Exercise objective.
From the data below, repeat exactly the lines from the line with "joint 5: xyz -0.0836" to the line with "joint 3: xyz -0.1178", both included.

Input material.

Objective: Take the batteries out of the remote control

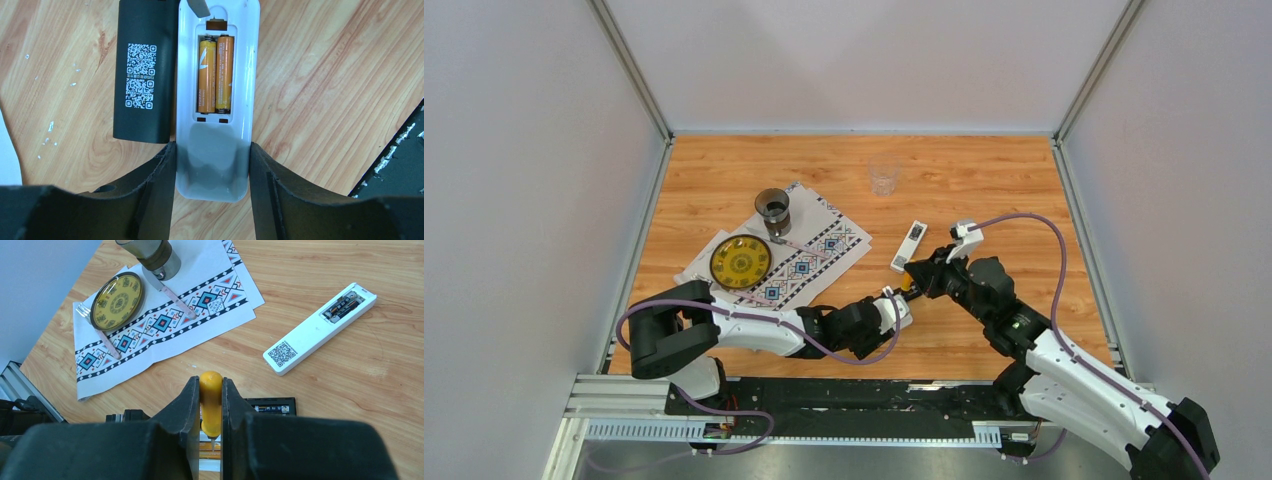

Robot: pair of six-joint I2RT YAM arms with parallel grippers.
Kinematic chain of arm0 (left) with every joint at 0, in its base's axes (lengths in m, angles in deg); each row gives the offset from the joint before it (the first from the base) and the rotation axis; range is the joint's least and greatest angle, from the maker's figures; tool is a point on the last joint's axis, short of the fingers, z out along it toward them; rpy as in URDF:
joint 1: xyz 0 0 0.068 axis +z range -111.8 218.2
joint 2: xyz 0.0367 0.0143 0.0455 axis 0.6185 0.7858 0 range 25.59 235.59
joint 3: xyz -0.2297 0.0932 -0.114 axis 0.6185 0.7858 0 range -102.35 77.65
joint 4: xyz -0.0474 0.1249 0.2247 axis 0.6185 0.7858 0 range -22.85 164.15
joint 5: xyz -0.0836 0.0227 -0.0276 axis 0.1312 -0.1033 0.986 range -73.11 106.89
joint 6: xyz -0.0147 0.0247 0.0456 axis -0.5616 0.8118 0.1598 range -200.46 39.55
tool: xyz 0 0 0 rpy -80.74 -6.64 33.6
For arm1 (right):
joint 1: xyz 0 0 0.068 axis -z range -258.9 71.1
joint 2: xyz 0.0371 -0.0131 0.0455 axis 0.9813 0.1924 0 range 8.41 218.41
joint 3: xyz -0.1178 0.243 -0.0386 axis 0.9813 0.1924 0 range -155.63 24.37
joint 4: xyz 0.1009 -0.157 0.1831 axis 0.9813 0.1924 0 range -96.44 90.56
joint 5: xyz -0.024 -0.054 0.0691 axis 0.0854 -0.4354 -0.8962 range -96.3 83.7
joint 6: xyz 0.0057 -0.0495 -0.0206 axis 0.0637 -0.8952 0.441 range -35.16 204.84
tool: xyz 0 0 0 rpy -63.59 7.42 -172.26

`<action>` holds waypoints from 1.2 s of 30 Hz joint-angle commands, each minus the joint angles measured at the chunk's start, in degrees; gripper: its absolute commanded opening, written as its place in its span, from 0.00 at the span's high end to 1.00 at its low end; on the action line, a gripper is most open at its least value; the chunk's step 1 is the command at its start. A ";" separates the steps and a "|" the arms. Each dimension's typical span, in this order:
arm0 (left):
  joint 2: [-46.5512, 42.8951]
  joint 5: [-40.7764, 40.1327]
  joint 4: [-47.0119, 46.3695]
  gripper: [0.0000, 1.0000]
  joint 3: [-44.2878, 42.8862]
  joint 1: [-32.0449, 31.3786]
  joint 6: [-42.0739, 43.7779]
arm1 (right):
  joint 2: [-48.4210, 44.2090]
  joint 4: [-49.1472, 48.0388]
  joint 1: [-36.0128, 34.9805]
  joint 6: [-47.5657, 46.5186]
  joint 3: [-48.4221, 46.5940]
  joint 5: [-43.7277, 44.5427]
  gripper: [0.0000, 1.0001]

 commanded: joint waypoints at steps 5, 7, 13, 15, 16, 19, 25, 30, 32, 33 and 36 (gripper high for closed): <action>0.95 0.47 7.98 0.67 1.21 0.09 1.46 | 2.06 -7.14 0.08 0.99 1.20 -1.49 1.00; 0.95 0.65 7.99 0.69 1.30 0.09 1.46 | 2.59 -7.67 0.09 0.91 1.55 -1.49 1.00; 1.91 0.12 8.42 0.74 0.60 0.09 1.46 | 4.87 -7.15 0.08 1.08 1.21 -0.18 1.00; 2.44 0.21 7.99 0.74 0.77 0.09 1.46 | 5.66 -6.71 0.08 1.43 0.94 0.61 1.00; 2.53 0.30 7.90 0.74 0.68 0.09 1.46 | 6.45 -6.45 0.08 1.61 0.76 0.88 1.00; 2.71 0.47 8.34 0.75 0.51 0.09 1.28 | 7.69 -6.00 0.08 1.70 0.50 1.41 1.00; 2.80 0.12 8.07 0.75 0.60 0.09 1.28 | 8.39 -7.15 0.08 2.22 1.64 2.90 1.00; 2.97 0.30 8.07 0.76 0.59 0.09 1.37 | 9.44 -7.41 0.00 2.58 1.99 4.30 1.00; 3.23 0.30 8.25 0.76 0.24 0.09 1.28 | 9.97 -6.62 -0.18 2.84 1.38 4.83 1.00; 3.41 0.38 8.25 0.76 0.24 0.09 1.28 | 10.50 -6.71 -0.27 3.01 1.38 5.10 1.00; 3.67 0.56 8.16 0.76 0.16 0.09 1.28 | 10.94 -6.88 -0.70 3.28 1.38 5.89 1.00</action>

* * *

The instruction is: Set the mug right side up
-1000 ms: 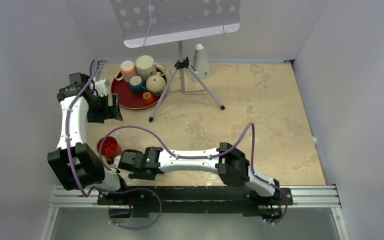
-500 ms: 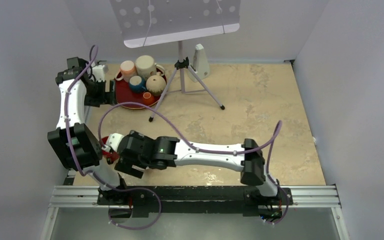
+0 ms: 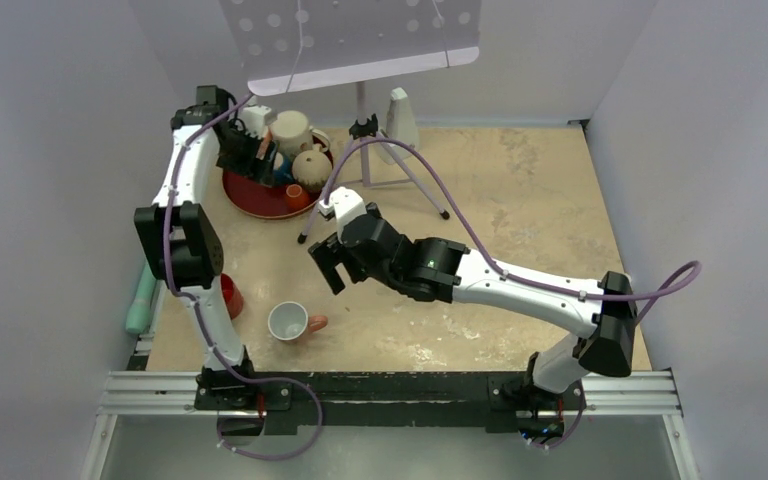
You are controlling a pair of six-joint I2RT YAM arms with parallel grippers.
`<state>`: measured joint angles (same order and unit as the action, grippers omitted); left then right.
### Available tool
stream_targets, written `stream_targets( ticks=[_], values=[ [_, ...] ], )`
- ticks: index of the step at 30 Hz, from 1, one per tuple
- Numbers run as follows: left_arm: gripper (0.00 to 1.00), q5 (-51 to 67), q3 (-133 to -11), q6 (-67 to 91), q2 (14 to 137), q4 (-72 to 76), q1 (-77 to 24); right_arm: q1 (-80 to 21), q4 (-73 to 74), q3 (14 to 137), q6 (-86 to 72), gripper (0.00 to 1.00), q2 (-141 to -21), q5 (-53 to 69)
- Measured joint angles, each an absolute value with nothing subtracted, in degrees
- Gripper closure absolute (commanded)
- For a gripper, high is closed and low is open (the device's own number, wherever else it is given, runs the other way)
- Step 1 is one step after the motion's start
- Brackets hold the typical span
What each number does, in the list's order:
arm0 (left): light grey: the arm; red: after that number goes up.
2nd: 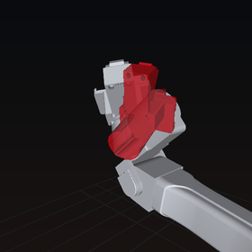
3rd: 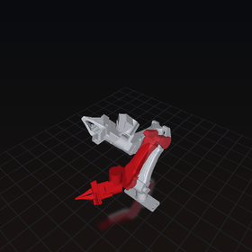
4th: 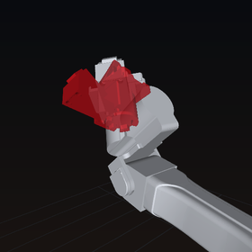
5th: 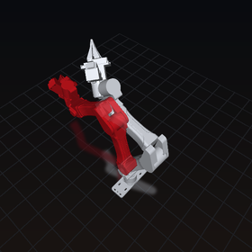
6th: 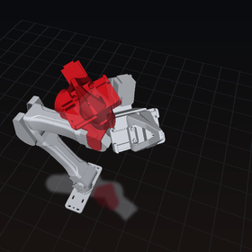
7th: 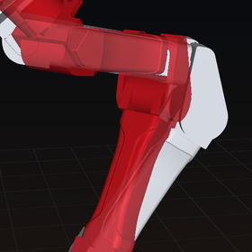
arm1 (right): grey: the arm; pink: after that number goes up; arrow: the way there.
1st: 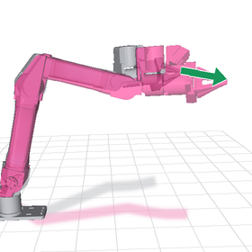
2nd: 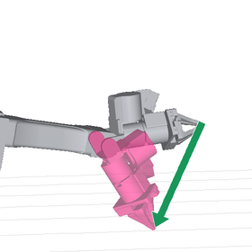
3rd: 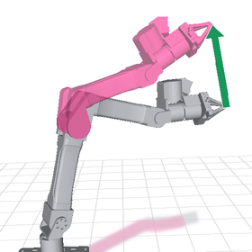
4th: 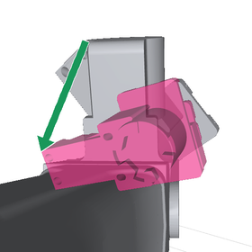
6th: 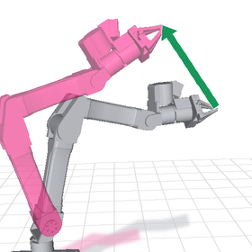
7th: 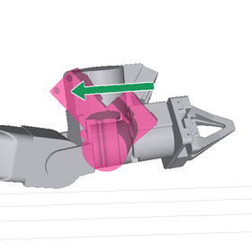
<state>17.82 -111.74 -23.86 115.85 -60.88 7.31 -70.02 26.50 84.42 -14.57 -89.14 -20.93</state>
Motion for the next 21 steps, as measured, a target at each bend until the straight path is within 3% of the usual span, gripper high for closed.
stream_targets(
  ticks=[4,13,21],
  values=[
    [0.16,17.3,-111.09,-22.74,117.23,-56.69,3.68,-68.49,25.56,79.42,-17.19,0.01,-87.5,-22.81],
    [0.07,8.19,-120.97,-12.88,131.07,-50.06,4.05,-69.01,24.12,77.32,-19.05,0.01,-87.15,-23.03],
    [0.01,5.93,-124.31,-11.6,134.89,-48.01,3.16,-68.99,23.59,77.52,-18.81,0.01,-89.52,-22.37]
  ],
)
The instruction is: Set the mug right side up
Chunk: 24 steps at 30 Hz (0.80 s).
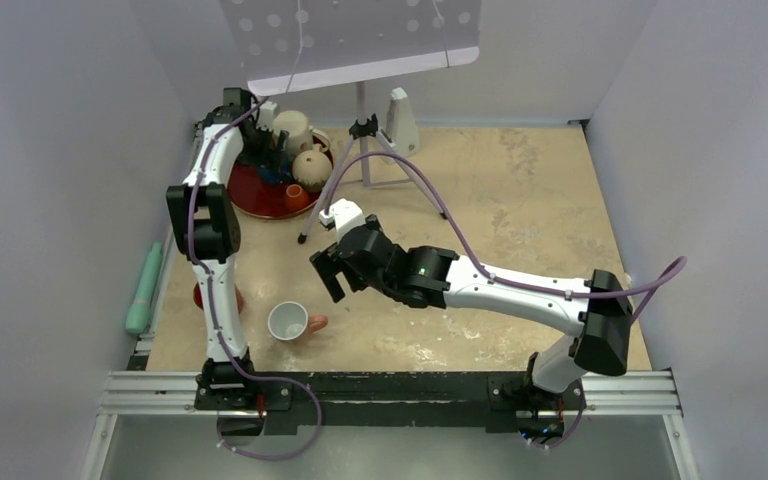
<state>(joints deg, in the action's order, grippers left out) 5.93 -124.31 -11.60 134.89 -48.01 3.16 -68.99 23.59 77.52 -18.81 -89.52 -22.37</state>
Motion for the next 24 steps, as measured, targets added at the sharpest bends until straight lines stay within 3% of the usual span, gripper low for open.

Answer to this problem.
joint 5: xyz -0.0836 0.0227 -0.0276 axis 0.1312 -0.1033 0.986 range -73.11 106.89
joint 6: xyz -0.0147 0.0247 0.0456 axis -0.5616 0.8118 0.1598 range -200.46 39.55
tool: xyz 0 0 0 rpy -80.74 -6.64 33.6
For arm1 (right):
joint 1: xyz 0 0 0.068 axis -z range -258.9 71.1
joint 2: xyz 0.0371 -0.0131 0.0455 axis 0.9813 0.1924 0 range 8.41 218.41
joint 3: xyz -0.1178 0.243 -0.0386 axis 0.9813 0.1924 0 range -155.63 24.37

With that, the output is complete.